So, when the old patterns still knock on the door — and they will — do not read the knock as proof that nothing really happened. A knock at the door is not the same as a resident inside.
I burned my Buddhist books because the old thoughts of my former beliefs still came knocking after I was born again and a part of me was tempted to try to reconcile my former mystical beliefs with my new life in Christ. Even though I made this extreme act of renunciation and continually confirm my decision to follow Christ alone, the old thoughts and temptations to be a “Buddhist Christian” still come from time to time.
As ridiculous as that might sound, many believers have similar contradictory temptations (like beer-drinking Christians or porn watching Christian’s) that stop them from being free.

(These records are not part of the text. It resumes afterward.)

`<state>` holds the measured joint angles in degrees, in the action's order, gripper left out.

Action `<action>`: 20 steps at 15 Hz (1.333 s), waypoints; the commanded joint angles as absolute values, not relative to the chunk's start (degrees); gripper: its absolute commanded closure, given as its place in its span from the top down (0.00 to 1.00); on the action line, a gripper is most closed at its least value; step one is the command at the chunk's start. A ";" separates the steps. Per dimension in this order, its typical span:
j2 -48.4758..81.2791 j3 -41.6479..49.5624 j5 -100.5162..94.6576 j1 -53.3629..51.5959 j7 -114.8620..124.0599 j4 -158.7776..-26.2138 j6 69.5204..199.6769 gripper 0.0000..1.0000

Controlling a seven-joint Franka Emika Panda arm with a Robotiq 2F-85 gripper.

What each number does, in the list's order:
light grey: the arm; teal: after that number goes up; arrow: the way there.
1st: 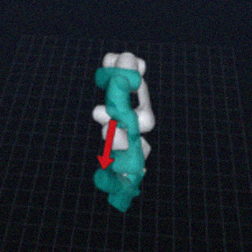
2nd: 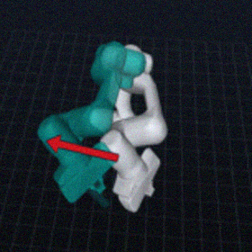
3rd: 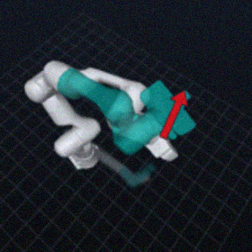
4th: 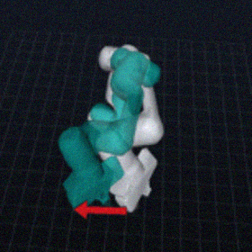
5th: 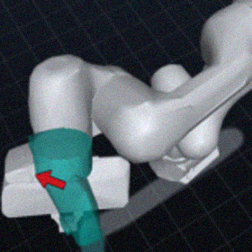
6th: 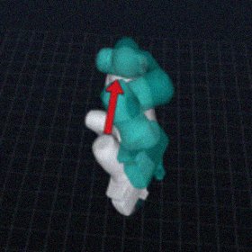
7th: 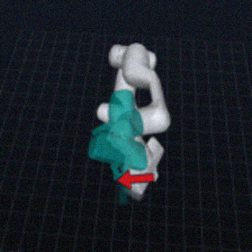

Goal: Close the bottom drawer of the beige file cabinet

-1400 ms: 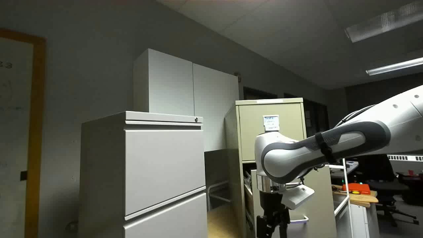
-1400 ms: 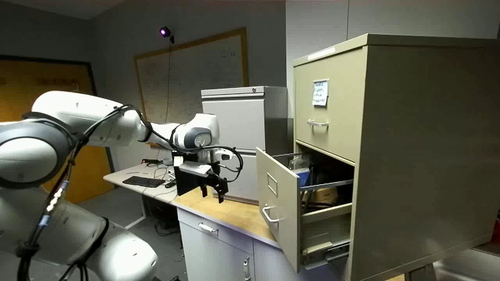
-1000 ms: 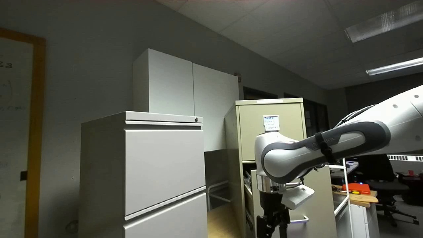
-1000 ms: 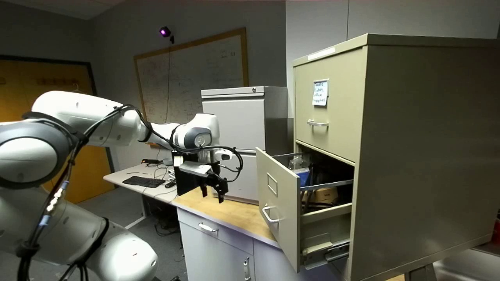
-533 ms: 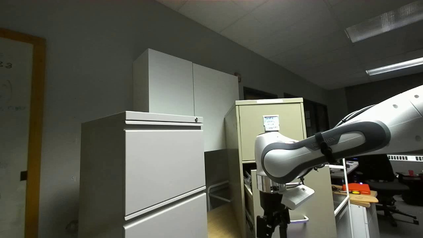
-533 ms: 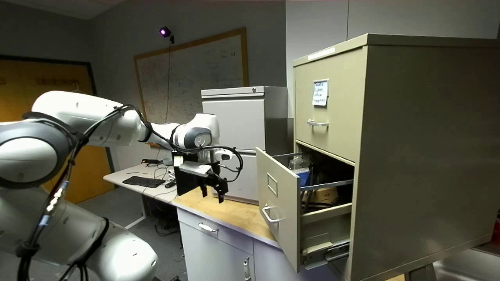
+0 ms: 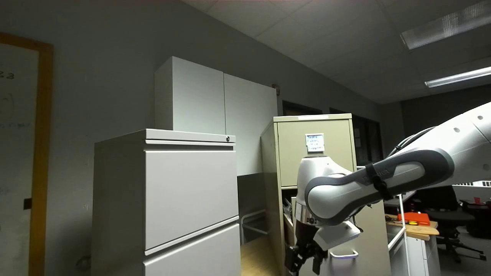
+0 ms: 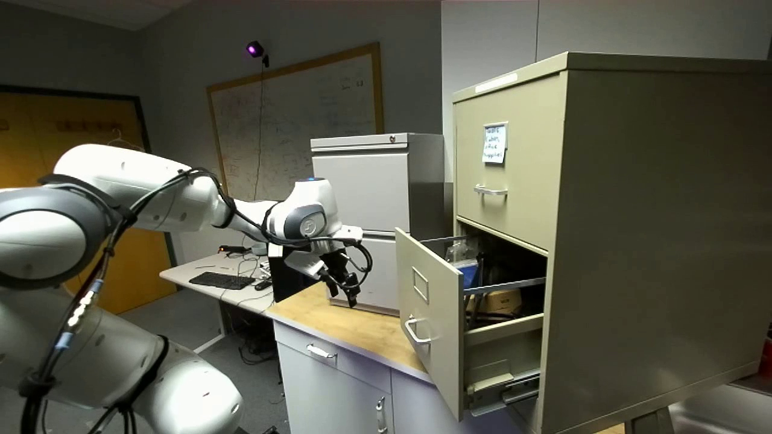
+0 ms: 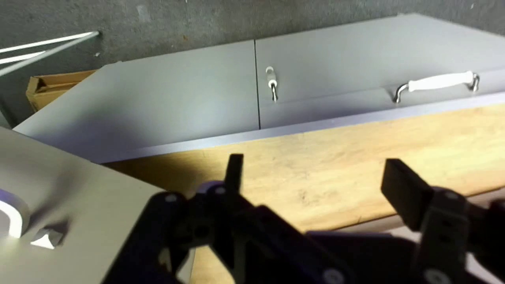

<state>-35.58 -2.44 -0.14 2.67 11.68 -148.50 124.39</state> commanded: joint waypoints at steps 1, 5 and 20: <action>-35.50 -3.81 -0.80 6.41 19.51 -149.27 131.21 0.60; -36.14 -3.38 -2.23 12.73 26.44 -150.07 134.60 0.30; -24.80 -24.27 -14.10 45.78 63.86 -157.24 183.04 0.00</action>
<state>-29.69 -16.99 -6.05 34.62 52.72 -157.53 173.83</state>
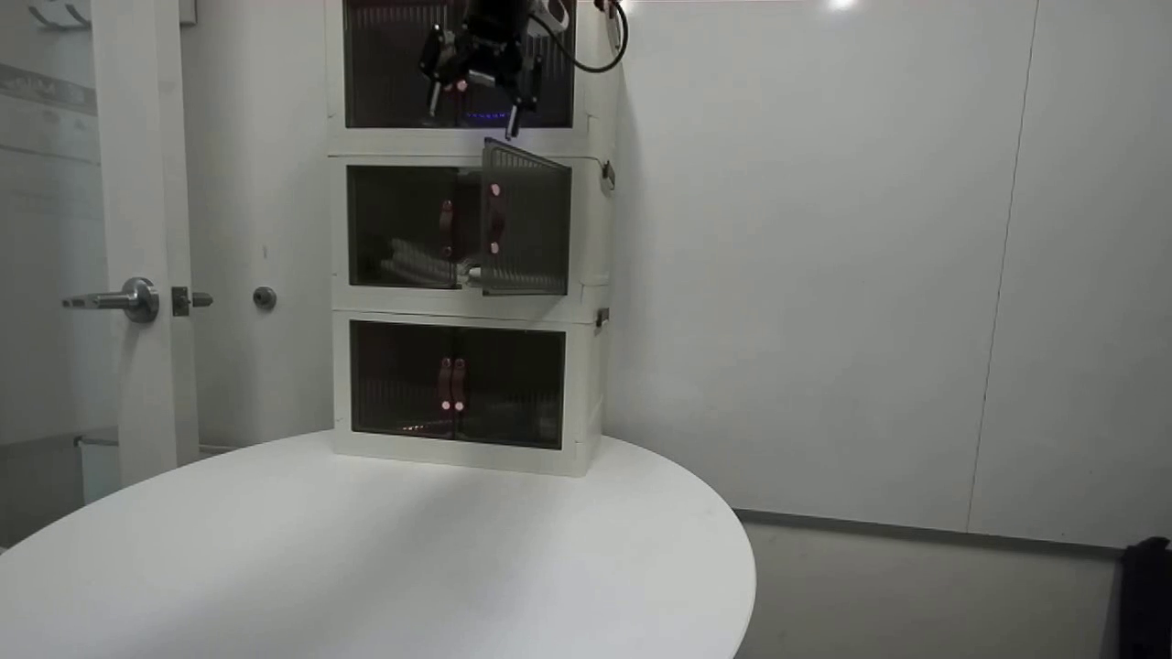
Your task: Open the doors of the second cabinet, remove one towel and put it on the table
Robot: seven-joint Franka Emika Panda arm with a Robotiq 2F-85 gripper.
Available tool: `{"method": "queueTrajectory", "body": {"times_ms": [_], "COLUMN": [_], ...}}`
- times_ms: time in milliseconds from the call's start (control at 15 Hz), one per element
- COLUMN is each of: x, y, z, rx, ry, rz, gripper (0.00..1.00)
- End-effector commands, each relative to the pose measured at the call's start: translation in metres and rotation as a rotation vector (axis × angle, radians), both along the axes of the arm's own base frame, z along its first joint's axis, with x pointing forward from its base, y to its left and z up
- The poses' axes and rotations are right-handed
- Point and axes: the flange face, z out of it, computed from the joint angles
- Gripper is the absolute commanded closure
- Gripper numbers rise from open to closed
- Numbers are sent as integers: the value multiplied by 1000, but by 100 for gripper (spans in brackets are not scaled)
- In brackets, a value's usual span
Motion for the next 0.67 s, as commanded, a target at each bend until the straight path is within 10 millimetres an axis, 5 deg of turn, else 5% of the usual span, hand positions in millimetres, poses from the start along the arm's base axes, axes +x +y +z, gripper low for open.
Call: {"method": "queueTrajectory", "body": {"times_ms": [0, 333, 600], "x": [29, 47, 34], "y": [-16, -34, -59], "z": [-17, -22, -18], "rx": [-30, -122, -235], "ry": [-77, -174, -139], "rz": [-178, -391, -459], "gripper": [0, 0, 0]}}
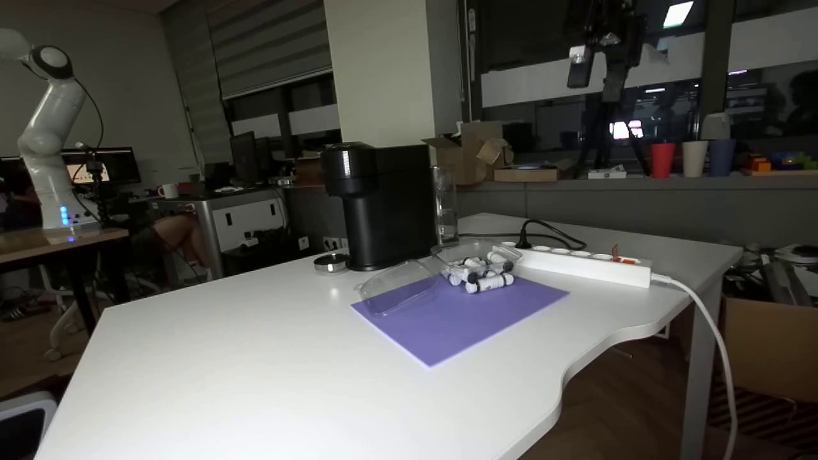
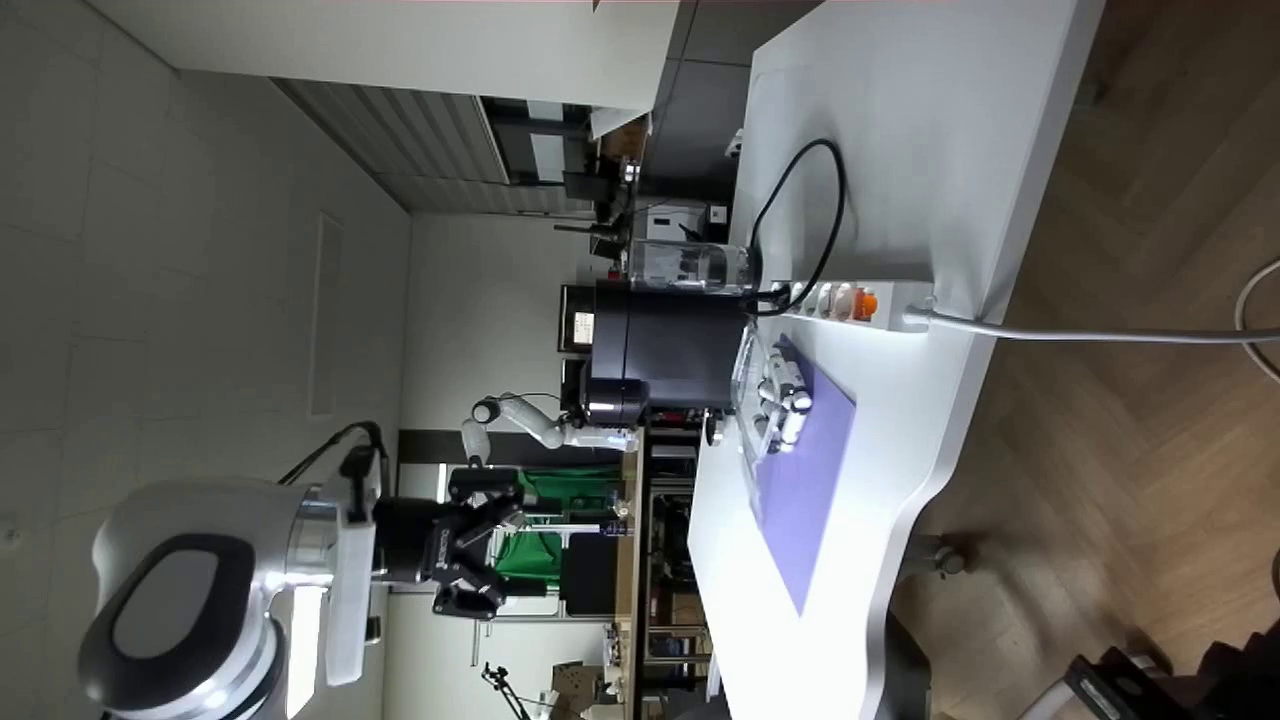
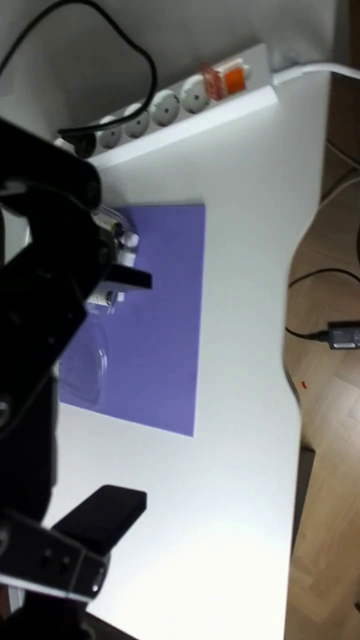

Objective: Place a bottle on the purple mat

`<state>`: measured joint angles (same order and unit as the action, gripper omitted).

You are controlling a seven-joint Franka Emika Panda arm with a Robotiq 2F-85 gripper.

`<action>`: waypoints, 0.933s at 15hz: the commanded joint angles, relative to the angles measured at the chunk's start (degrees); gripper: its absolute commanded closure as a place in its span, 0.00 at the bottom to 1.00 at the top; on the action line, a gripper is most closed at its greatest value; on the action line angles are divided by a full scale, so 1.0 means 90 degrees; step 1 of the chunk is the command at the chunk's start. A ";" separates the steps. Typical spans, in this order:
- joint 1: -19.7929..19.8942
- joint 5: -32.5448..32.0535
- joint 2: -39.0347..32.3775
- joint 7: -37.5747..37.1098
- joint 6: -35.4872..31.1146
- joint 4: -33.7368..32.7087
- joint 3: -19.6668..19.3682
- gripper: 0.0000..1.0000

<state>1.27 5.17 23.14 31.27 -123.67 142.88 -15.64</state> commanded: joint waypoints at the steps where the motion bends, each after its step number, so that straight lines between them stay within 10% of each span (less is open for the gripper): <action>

Of course, temptation isn’t sin, and we have to recognize when temptations and condemnation come from without rather than from within.
The difference in temptations that come after we are in Christ is that they no longer have a home in us, because the One who makes all things new has already moved in.
The old things have passed away in the eyes of God, the verdict has been handed down, and your task now is not to manufacture a new self by sheer effort but to keep learning to live as the person He has already made you to be.
This is deeply freeing for anyone who has ever wondered whether their conversion truly took.
You do not stay a new creation by performing well enough to keep the title.
You are a new creation because of what Christ has done, and your worst day does not revoke it any more than your best day earned it.
If today feels less like a dramatic turning and more like a slow, unglamorous becoming, take heart.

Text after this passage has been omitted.